Intern Journal-Dougie

The Squam Conservation Internship provides skills and experience for future conservation professionals while working as the driving force behind the SLA’s conservation mission.  This unpaid volunteer internship provides hands-on conservation work experience and certifications over a broad range of activities.  Interns serve as campsite hosts and caretakers at our backcountry campsites, work toward the eradication of variable milfoil, engage both youth and adults in environmental education, and perform other conservation duties such as shoreline restoration and trail maintenance and construction. Learn more about the internship program here. Squam Conservation Interns also regularly write about their experiences in the Squam Watershed.

It’s hard to believe in a short amount of time all of us interns are going to be out of here! In an even shorter amount of time I’m going to be getting in the water for my last dives.  I’ll be having my last meals with my intern family. Cleaning out my room and packing up.

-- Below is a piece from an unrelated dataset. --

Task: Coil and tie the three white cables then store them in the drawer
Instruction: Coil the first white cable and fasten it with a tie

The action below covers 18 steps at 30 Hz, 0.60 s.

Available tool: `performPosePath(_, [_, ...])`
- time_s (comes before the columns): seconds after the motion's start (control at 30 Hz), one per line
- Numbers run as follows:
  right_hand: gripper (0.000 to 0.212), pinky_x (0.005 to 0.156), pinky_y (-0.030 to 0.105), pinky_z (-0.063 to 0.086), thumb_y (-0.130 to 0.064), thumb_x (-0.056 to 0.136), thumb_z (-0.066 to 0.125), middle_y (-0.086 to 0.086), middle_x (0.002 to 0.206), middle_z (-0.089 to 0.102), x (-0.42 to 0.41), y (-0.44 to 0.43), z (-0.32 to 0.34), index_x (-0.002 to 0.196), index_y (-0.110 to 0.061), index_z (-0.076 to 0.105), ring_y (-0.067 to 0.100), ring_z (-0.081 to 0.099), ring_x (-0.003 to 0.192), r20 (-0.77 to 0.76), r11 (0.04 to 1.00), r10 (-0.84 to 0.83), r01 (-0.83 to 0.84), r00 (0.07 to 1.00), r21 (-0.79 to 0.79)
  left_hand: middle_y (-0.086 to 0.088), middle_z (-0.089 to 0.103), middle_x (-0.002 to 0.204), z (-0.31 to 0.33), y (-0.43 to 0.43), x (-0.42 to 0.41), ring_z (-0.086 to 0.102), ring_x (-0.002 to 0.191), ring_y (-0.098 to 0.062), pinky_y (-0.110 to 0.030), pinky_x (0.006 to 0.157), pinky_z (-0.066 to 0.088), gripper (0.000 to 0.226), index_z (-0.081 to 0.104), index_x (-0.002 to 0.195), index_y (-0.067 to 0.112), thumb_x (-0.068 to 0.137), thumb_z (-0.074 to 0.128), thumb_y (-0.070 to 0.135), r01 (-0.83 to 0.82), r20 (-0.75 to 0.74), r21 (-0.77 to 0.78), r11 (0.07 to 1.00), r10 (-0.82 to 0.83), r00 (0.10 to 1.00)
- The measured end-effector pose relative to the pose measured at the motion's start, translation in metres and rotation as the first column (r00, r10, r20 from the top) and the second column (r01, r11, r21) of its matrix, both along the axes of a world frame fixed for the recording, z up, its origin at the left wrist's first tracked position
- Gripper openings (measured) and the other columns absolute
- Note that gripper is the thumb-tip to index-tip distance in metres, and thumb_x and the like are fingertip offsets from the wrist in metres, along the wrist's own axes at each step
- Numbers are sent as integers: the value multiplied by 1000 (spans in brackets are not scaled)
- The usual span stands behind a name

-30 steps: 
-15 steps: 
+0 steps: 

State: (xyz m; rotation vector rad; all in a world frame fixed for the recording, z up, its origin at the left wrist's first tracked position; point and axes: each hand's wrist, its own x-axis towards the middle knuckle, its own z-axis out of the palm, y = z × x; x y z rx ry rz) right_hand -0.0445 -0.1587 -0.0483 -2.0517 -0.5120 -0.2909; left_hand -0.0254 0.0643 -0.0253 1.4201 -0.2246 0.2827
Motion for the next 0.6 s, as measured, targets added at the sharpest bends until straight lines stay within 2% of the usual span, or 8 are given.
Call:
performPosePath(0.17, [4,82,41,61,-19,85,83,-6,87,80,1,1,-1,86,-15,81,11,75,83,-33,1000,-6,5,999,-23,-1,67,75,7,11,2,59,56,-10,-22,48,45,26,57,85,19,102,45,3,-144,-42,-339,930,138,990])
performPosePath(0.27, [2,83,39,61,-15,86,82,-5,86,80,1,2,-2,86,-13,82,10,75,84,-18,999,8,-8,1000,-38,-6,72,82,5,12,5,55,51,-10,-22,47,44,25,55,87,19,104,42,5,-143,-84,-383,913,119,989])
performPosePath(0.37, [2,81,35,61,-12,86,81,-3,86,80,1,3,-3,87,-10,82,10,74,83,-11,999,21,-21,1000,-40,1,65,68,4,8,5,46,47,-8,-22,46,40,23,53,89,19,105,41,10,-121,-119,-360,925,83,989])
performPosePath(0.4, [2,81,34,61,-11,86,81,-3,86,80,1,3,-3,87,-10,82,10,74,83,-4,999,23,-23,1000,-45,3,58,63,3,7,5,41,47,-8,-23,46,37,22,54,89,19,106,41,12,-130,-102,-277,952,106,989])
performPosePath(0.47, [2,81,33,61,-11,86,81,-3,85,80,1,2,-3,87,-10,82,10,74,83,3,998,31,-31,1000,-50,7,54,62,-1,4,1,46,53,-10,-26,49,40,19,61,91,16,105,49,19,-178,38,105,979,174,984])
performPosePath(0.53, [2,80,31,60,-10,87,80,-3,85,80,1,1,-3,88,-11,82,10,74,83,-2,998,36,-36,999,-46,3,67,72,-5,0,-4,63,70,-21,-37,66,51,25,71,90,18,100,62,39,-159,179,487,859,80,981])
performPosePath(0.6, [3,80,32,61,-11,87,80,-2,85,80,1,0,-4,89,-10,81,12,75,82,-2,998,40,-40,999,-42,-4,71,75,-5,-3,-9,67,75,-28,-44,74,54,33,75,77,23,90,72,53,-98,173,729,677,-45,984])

Momentarily, we’ll all be going to spend a glorious sunny afternoon at Beede Falls for our “intern holiday”.  Our intern dinner on the dock-boat “Calypso” went off flawlessly, and even ended in a double rainbow.
I really wonder what I’m going to look back on and remember the most about this summer.  That’s what times like these have got me thinking.  Having walked the trails and traveled the waterways so much, the lake is now ingrained in my memory.  All I’ve got to do is imagine a specific location and the memories should surely start bubbling up, soon overflowing and teeming with vivid detail!  Sort of like the dreams Rebecca warned us of, and I soon experienced, where milfoil and lake critters invade your sleep and start swirling around mystically.  Squam Lake is one of the most preserved areas I’ve ever visited, and it’s like the whole watershed is alive in High-Definition.  All of what I’ve seen and witnessed during my few months here is a gift. 
First dives on sunny calm mornings where the lake surface is eternally still and glassy are serene moments.  Getting bit on the toe by a curious pickerel while I’m in the water fixing docks is startling!  Kicking my diving flippers aggressively off the bottom of the lake sending dust clouds sky-high makes me feel like a shark jolting around, stalking shallow sandy waters.  It is equally as fun to hold both flippers together and swimming in an ‘S’ wave motion, as a seal or dolphin would.  Freezing in place so all the curious fish can come closer to investigate. Freezing feelings are quickly thawed out post-dive, after some time with our cooler, “the hotter”(see pic.). The sunbeams that penetrate the waves on the surface and travel simultaneously along the lake’s bottom, or bounce up and onto the trees on the mainland, are hypnotizing. 
I will miss jumping in the lake after a hot sweaty outhouse cleaning session, and drying off minutes later.  I won’t be sharing moments of agreement as the cicada’s buzz in tune with the stifling heatwaves pouring down from the sun overhead.  My sunburns should start subsiding, at least that’s not so bad.  Sunlight is one of my favorite aspects of nature, and makes me feel the most alive! I’ve been contemplating a tattoo integrating this.  One moment I will always call back on is the time I looked out onto the lake from Route 3, and finally understood why this place is called Golden Pond.  The sunset’s effect on the water was something I have never seen throughout my travels in New England.  It was otherworldly! 
I had high hopes back in May and will leave here totally fulfilled, I think all seven of my other interns are on the same page.  We entered as landlubbers and soon enough got our lake legs underneath us.  The sailors were very fun to hang out with and got me out into pirate mode a few times.  JSLA campers brought the goodies, and were excellent camp buddies to share s’mores and campfires with!  Our supervising staff rocks for having us out here, and everyone on the lake does too for helping keep the vibes light and summery.